* EXERCISE INSTRUCTIONS: Copy exactly the stretch of data below from the line with "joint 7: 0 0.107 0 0" through the line with "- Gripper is", including both of those lines.

• • • •

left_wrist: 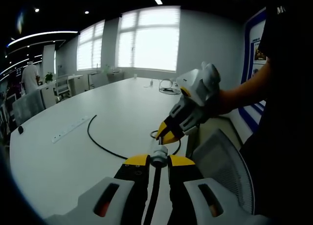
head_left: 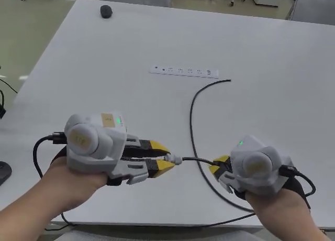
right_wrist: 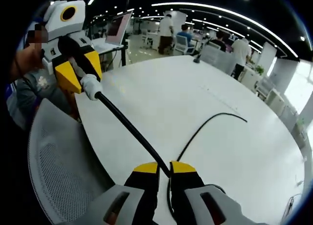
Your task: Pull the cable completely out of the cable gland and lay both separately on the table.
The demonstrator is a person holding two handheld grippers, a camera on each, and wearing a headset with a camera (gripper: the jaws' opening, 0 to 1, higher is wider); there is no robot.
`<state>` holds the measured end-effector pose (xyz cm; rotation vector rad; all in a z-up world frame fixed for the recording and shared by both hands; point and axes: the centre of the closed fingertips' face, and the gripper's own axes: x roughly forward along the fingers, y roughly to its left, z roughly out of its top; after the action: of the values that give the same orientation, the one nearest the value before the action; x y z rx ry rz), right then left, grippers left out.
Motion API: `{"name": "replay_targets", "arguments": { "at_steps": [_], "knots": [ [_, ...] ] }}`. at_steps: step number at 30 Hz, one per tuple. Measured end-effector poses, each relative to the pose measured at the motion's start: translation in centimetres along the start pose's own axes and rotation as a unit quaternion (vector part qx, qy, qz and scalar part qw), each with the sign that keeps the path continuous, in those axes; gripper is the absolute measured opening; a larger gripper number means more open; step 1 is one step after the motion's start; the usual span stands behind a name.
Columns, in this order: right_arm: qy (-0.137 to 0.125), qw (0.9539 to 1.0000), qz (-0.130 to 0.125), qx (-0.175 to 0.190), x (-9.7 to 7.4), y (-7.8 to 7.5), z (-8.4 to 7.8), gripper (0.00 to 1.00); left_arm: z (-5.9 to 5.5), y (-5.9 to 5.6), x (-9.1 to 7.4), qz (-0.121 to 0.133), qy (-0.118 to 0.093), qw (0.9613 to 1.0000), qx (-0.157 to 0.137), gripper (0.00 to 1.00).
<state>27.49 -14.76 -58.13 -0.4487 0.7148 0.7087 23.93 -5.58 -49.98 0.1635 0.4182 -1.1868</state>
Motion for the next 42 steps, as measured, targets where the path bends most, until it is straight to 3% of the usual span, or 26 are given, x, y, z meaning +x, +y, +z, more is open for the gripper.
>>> {"name": "replay_targets", "arguments": {
  "at_steps": [7,15,18,23,28,36,42],
  "knots": [
    [-0.014,0.9996,0.0,-0.024,-0.2,-0.1,0.4,0.04,-0.1,0.1,0.0,0.005,-0.002,1.0,-0.005,0.15],
    [-0.036,0.9947,-0.004,-0.096,-0.9,0.0,1.8,0.08,-0.3,0.0,0.1,0.001,0.001,1.0,-0.005,0.15],
    [-0.04,0.9903,-0.009,-0.133,-1.4,0.4,2.6,0.13,-0.2,0.0,0.3,-0.003,0.001,1.0,-0.006,0.15],
    [-0.056,0.9798,0.003,-0.192,-2.1,2.3,4.4,0.14,0.0,0.3,0.5,-0.005,0.0,1.0,-0.006,0.15],
    [-0.073,0.9648,0.025,-0.251,-2.4,5.0,6.1,0.12,0.1,0.4,0.5,-0.006,-0.001,1.0,-0.007,0.15],
    [-0.091,0.9564,0.039,-0.275,-2.4,6.5,7.6,0.09,0.1,0.3,0.6,-0.011,-0.002,0.9999,-0.008,0.15],
    [-0.089,0.9544,0.041,-0.282,-2.2,6.5,7.8,0.02,0.2,0.3,0.5,-0.011,-0.006,0.9999,-0.01,0.15]
  ]
}}
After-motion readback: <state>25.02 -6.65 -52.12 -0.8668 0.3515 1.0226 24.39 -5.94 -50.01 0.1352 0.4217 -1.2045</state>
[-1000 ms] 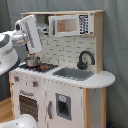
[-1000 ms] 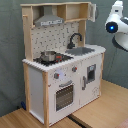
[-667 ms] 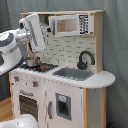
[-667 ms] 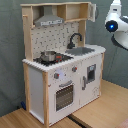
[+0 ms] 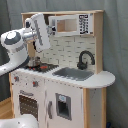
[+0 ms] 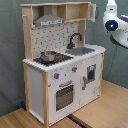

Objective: Play with the kitchen

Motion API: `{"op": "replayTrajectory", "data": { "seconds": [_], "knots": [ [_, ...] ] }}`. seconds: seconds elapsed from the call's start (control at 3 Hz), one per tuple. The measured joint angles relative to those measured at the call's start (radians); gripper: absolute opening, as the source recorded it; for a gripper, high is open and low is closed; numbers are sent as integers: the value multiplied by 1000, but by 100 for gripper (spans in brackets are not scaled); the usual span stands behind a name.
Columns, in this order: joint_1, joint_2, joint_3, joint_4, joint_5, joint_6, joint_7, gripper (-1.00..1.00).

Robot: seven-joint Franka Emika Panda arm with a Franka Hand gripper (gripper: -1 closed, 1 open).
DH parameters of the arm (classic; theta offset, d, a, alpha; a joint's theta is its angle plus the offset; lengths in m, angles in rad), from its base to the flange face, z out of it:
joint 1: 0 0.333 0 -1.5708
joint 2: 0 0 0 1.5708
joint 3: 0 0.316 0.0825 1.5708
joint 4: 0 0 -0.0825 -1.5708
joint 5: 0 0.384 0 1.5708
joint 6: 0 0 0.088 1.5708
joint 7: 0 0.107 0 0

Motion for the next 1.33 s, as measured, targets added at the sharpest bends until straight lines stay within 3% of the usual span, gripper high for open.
{"op": "replayTrajectory", "data": {
  "seconds": [0.33, 0.67, 1.33],
  "knots": [
    [-16, 59, 18, 7, 0, 86, -2, -100],
    [-43, 124, 51, 53, 0, 141, -13, -100],
    [-107, 237, 149, 193, 0, 149, -26, -100]
  ]
}}
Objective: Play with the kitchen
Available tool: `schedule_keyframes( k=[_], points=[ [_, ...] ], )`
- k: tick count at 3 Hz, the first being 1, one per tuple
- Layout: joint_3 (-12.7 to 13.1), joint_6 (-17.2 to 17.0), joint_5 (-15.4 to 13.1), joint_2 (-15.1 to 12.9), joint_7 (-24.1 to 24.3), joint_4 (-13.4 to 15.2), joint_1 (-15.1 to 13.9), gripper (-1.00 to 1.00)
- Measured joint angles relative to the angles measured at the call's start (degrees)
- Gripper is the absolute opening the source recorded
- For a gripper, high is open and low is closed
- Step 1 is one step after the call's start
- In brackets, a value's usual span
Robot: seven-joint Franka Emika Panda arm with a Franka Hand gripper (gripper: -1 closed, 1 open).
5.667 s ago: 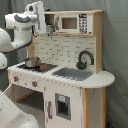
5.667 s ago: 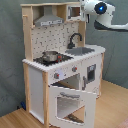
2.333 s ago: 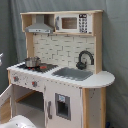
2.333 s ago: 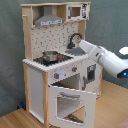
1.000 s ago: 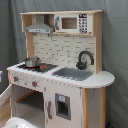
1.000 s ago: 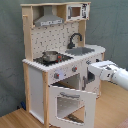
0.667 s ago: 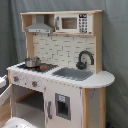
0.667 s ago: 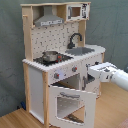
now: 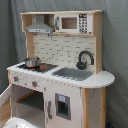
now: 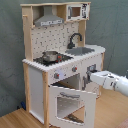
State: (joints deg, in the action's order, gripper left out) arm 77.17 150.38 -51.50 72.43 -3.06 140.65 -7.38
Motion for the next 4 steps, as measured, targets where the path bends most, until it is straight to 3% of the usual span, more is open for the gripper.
schedule_keyframes(
  k=[2, 4],
  points=[
    [4.59, 0.92, 0.03, -0.04, 11.62, -1.93, -0.96, 1.0],
    [6.61, 3.78, 0.02, 0.06, 22.58, -5.7, -4.22, 1.0]
  ],
)
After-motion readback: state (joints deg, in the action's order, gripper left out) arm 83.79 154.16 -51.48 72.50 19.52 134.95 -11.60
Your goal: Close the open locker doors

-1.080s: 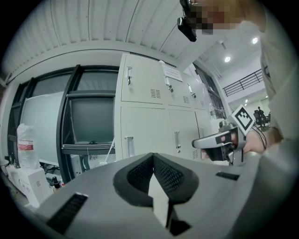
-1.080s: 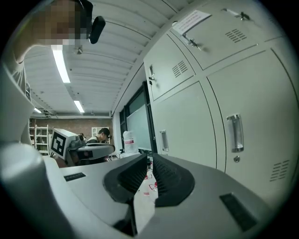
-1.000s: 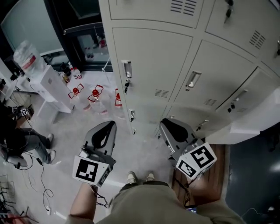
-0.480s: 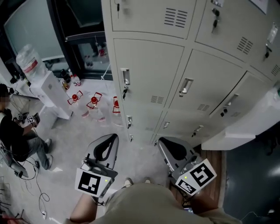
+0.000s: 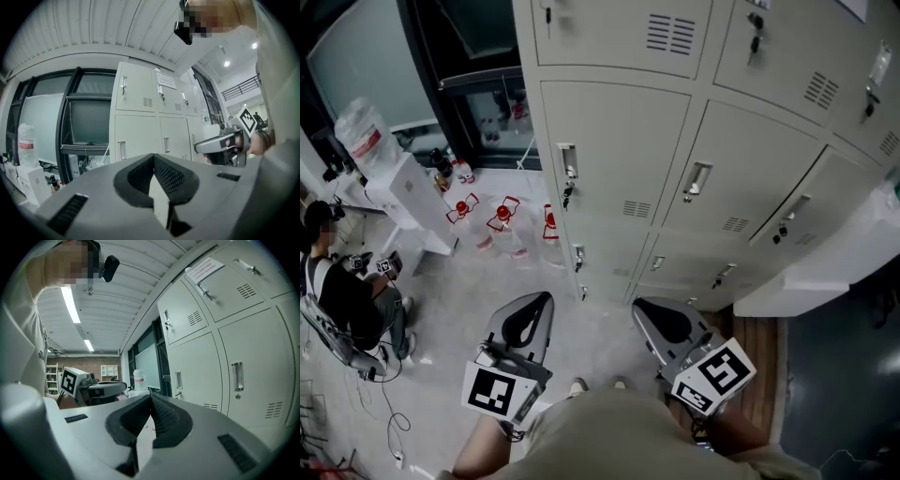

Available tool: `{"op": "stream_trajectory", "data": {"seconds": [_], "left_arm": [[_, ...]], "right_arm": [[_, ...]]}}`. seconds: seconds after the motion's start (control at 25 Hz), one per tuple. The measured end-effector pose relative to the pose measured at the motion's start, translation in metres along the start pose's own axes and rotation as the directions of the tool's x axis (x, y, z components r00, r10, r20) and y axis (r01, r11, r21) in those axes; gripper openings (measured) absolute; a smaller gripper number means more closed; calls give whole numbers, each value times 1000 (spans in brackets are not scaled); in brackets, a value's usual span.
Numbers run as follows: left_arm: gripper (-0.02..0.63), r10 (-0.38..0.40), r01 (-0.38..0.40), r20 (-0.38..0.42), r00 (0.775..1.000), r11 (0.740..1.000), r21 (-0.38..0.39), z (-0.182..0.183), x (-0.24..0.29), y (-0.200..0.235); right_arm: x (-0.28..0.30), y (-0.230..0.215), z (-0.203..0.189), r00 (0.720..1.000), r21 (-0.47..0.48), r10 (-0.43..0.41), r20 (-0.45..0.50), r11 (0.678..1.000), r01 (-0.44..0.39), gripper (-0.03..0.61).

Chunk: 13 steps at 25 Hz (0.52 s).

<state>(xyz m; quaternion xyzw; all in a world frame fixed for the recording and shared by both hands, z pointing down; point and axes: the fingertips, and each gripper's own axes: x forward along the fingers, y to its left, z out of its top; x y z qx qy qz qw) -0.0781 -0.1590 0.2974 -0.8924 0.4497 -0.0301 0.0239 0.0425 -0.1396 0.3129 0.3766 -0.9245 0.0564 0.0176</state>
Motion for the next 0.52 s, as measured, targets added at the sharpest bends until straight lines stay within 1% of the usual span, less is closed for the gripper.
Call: {"op": "stream_trajectory", "data": {"seconds": [0.28,0.52], "left_arm": [[6,6,-6,7,1000,1000,11,6,-2,4],[6,-34,34,24,999,999,20,9,-5,0]], "right_arm": [[7,0,4,1000,-31,-3,-5,1000,3,6],[12,0,6,1000,-56,-19,-2,998,19,6]]}}
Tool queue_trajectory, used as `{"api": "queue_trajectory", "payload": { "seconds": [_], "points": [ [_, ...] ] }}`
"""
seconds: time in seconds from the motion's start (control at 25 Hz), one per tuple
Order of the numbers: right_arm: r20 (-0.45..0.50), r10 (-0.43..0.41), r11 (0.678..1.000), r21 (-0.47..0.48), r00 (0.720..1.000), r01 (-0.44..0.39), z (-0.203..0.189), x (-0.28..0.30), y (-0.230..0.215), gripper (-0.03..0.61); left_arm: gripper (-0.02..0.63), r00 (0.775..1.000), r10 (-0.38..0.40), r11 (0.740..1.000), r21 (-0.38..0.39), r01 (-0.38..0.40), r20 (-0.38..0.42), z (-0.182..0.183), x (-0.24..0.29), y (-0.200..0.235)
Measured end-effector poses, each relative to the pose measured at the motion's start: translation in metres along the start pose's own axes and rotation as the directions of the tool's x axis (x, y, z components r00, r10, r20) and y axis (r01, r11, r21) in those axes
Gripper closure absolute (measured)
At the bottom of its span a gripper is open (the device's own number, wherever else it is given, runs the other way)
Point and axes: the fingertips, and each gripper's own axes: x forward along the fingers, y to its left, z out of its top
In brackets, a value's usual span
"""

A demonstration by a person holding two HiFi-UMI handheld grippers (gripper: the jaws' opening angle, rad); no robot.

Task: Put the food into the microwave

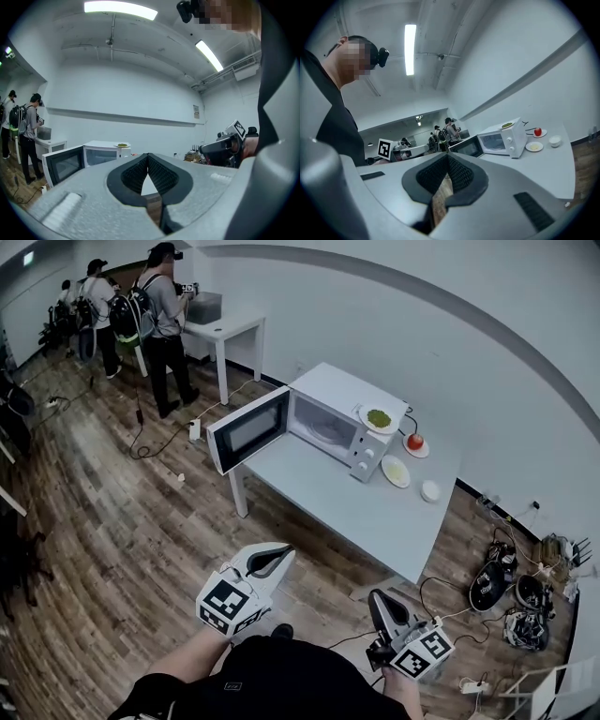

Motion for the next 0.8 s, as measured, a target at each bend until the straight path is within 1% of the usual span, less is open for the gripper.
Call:
{"api": "queue_trajectory", "payload": {
  "seconds": [0.2, 0.48, 0.8],
  "points": [
    [-0.013, -0.005, 1.000, 0.000, 1.000, 0.005, 0.007, 0.032, -0.020, 0.569, 0.606, 1.000, -0.004, 1.000, -0.007, 0.004, -0.004, 0.001, 0.021, 0.031],
    [-0.026, 0.004, 1.000, 0.011, 1.000, -0.004, 0.013, 0.066, -0.057, 0.569, 0.606, 1.000, -0.004, 1.000, -0.014, 0.004, -0.013, -0.002, 0.057, 0.056],
    [-0.040, 0.054, 0.998, 0.015, 0.998, -0.053, 0.036, 0.118, -0.123, 0.569, 0.606, 1.000, 0.019, 1.000, -0.013, -0.020, -0.018, 0.001, 0.129, 0.094]
  ]
}}
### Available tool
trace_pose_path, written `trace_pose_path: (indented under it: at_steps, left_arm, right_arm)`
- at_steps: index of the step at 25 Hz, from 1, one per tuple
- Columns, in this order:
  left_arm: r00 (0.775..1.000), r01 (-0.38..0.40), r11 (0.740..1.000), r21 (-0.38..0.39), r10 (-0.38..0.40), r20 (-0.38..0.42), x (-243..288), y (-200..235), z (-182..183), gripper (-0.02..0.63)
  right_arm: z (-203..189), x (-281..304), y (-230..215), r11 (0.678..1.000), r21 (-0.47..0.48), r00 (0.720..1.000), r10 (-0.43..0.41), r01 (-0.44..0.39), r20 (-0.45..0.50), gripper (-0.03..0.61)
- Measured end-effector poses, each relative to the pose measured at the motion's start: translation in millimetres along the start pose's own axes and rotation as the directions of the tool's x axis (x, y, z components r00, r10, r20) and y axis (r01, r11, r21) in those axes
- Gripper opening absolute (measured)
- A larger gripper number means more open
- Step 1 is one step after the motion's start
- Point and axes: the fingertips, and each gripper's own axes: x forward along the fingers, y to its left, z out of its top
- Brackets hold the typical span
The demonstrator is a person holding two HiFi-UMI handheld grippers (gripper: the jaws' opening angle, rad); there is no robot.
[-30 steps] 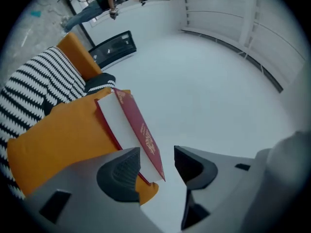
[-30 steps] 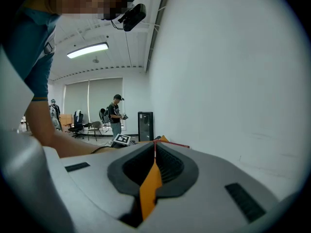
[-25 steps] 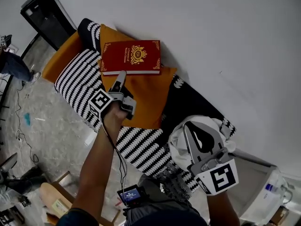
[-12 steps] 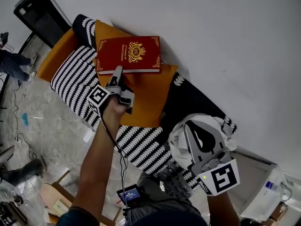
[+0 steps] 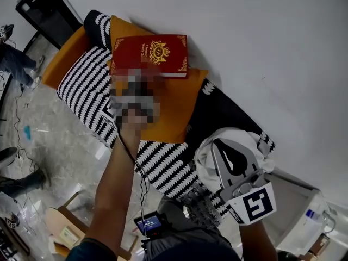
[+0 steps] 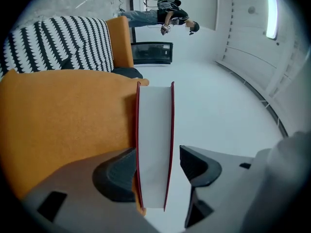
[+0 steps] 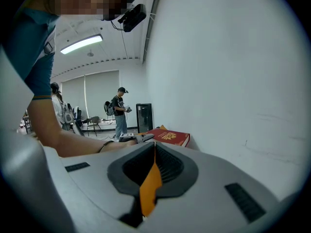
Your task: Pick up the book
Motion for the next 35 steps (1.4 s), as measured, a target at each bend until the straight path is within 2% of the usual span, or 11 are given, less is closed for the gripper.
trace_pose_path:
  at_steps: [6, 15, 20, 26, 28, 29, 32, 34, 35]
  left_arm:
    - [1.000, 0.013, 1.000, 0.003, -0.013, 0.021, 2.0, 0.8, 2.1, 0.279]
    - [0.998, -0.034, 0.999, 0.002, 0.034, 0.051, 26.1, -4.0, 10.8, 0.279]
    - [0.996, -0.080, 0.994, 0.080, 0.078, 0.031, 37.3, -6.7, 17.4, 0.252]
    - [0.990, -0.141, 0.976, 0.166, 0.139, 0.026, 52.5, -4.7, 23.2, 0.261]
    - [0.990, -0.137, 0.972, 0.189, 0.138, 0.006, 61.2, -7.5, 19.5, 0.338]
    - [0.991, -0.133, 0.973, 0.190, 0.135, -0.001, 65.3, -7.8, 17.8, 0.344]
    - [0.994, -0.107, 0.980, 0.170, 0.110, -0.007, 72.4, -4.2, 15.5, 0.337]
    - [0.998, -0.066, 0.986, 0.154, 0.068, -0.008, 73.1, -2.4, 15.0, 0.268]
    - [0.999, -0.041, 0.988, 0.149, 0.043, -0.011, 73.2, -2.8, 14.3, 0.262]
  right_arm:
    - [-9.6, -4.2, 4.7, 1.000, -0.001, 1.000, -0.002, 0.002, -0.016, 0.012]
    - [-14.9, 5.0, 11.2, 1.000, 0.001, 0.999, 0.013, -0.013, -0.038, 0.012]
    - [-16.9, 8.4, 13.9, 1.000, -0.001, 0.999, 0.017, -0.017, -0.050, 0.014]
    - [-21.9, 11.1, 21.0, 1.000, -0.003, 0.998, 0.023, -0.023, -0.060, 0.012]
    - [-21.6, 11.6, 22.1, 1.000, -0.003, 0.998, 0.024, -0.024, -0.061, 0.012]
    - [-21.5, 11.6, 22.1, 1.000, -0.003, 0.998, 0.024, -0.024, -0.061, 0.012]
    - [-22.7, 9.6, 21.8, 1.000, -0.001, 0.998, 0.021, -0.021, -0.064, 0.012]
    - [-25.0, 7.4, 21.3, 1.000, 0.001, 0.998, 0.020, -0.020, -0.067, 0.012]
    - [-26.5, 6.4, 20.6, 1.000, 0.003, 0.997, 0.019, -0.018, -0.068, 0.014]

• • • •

* FINISHED TASK:
joint 7: 0 0.107 0 0

Motion for the next 1.33 s, as measured, targets added at the sharpest bends until straight lines stay within 3% of the usual span, gripper high for open.
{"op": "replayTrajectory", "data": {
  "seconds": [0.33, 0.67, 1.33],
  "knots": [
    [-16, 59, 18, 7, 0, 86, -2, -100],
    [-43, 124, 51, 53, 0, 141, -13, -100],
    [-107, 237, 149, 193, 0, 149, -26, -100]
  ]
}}
Objective: Play with the kitchen
Available tool: `schedule_keyframes( k=[_], points=[ [_, ...] ], )`
- k: tick count at 3 Hz, the first being 1, one per tuple
- Layout: joint_3 (-12.7 to 13.1), joint_6 (-17.2 to 17.0), joint_5 (-15.4 to 13.1), joint_2 (-15.1 to 12.9), joint_7 (-24.1 to 24.3), joint_4 (-13.4 to 15.2), joint_1 (-15.1 to 13.9), gripper (-1.00 to 1.00)
- Measured joint angles relative to the angles measured at the call's start (degrees)
- Gripper is the absolute opening the source recorded

The answer requires nothing more.